Paul E. Olsen1, Christian Koeberl2, Heinz Huber2, and Alessandro Montanari3
1Lamont-Doherty Earth Observatory of Columbia University, Rt. 9W, Palisades, NY 10964, USA (polsen@ldeo.columbia.edu)
2Institute of Geochemistry, University of Vienna, Althanstrasse 14, A-1090 Vienna, AUSTRIA (christian.koeberl@univie.ac.at)
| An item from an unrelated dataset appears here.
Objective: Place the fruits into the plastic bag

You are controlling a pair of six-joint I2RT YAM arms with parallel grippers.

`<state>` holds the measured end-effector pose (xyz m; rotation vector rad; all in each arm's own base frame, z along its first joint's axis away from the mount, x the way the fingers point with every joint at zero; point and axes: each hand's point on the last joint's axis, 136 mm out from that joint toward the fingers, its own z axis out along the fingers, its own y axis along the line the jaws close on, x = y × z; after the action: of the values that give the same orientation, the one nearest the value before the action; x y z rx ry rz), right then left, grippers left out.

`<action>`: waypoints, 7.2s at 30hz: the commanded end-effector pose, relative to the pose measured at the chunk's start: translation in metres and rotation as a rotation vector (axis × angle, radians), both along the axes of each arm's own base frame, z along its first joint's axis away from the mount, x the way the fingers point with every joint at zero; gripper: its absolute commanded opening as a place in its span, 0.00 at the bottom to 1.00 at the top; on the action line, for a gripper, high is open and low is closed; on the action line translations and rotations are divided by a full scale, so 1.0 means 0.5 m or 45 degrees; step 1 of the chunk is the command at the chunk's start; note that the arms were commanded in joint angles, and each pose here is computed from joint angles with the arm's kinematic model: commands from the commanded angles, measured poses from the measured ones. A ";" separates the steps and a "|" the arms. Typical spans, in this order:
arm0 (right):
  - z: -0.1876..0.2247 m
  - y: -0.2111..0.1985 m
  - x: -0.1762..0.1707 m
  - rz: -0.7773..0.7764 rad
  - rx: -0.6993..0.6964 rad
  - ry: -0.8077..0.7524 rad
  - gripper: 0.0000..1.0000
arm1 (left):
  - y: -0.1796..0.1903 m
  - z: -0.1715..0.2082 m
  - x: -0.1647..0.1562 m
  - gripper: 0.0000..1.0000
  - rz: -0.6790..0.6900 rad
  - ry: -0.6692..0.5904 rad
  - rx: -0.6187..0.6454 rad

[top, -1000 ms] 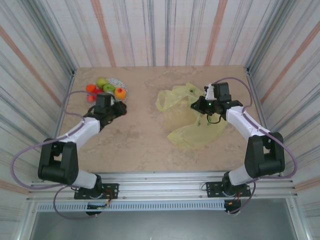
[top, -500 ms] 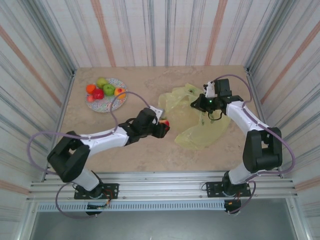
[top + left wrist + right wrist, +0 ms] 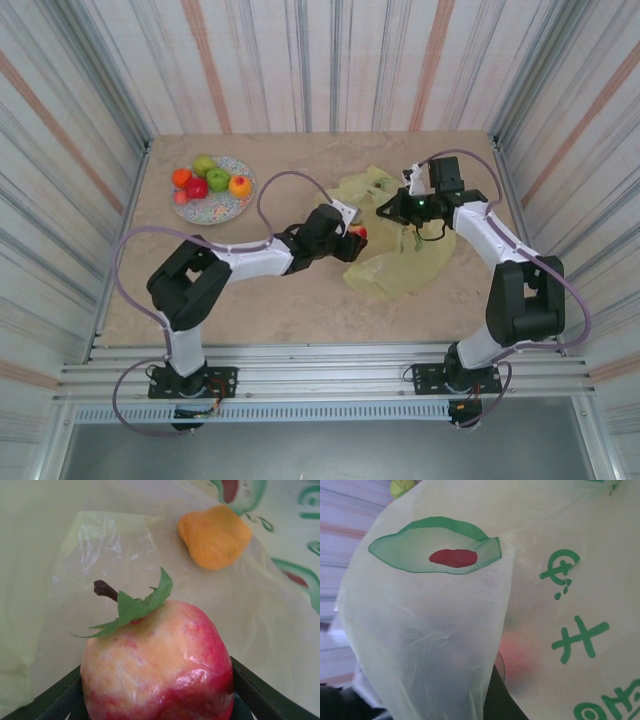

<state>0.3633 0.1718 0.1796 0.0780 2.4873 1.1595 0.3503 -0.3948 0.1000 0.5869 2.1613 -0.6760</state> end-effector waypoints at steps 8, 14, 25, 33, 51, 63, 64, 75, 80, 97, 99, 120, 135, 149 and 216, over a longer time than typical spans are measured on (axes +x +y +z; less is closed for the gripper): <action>0.069 0.055 -0.024 0.045 0.239 -0.014 0.00 | -0.042 0.064 0.128 0.59 0.302 -0.147 -0.257; 0.076 0.069 -0.028 0.064 0.259 -0.015 0.00 | -0.035 0.036 0.180 0.63 0.434 -0.159 -0.262; 0.059 0.072 -0.023 0.071 0.260 0.006 0.00 | -0.063 0.009 0.203 0.80 0.471 -0.113 -0.366; 0.022 0.020 -0.020 0.013 0.105 0.008 0.00 | -0.044 0.050 0.163 0.88 0.379 -0.104 -0.368; -0.014 -0.047 -0.005 -0.018 -0.101 -0.009 0.00 | 0.072 0.122 -0.089 0.88 -0.198 0.030 -0.323; -0.022 -0.041 0.011 -0.027 -0.068 -0.026 0.00 | 0.268 0.224 -0.106 0.90 0.023 -0.130 0.006; -0.021 -0.039 0.011 -0.025 -0.065 -0.030 0.00 | 0.301 0.232 -0.093 0.91 0.122 -0.138 0.051; -0.012 -0.031 0.007 -0.009 -0.161 -0.110 0.00 | 0.616 0.301 -0.024 0.95 0.772 -0.014 0.034; -0.018 -0.016 0.007 0.026 -0.148 -0.120 0.00 | 0.762 0.269 0.017 0.96 0.986 0.115 0.115; -0.011 -0.017 0.009 0.051 -0.087 -0.167 0.00 | 1.035 0.037 0.227 0.73 1.445 0.568 -0.058; -0.011 -0.023 0.009 0.045 -0.088 -0.168 0.00 | 1.039 0.021 0.249 0.71 1.432 0.582 -0.054; -0.045 -0.028 0.013 0.040 -0.101 -0.114 0.00 | 1.035 -0.062 0.325 0.64 1.319 0.645 -0.077; -0.058 -0.032 0.000 0.041 -0.110 -0.101 0.00 | 1.026 -0.068 0.340 0.53 1.292 0.658 -0.121; -0.057 -0.035 0.000 0.038 -0.114 -0.105 0.00 | 1.023 -0.076 0.341 0.51 1.282 0.679 -0.132; -0.036 -0.047 0.021 0.016 -0.081 -0.053 0.00 | 0.178 0.176 -0.078 0.44 0.146 0.125 -0.169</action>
<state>0.3741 0.1463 0.1578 0.0433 2.4727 1.0496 0.3022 -0.2776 0.1830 0.2806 2.2738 -0.8099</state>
3Osservatorio Geologico do Coldigioco, I-62020 Frontale di Apiro, Italy
(sandro.ogc@fastnet.it)* Presented as a poster session at the LPI conference - "Catastrophic Events and Mass Extinctions: Impacts and Beyond" at the Geozentrum University of Vienna, Austria, July 9-12, 2000. This web version has been reformatted to fit the www format. Abstract available at: http://www.ldeo.columbia.edu/~polsen/nbcp/olsen.dnld.html
INTRODUCTION
The Triassic-Jurassic (Tr-J) boundary marks one of the "big five" mass extinctions in the last half billion years. The Triassic-Jurassic boundary has been identified in Eastern North America in lacustrine rift basin strata of the Newark Supergroup (Fig. 1) by palynological and vertebrate biostratigraphic comparisons with Europe and elsewhere (Cornet, 1977; Cornet and Olsen, 1985; Fowell, 1994; Fowell and Olsen, 1993; Fowell et. al., 1994; Fowell and Traverse, 1995; Olsen, 1977; Olsen and Galton, 1977; Olsen and Sues, 1986; Olsen et al., 1990, 1991).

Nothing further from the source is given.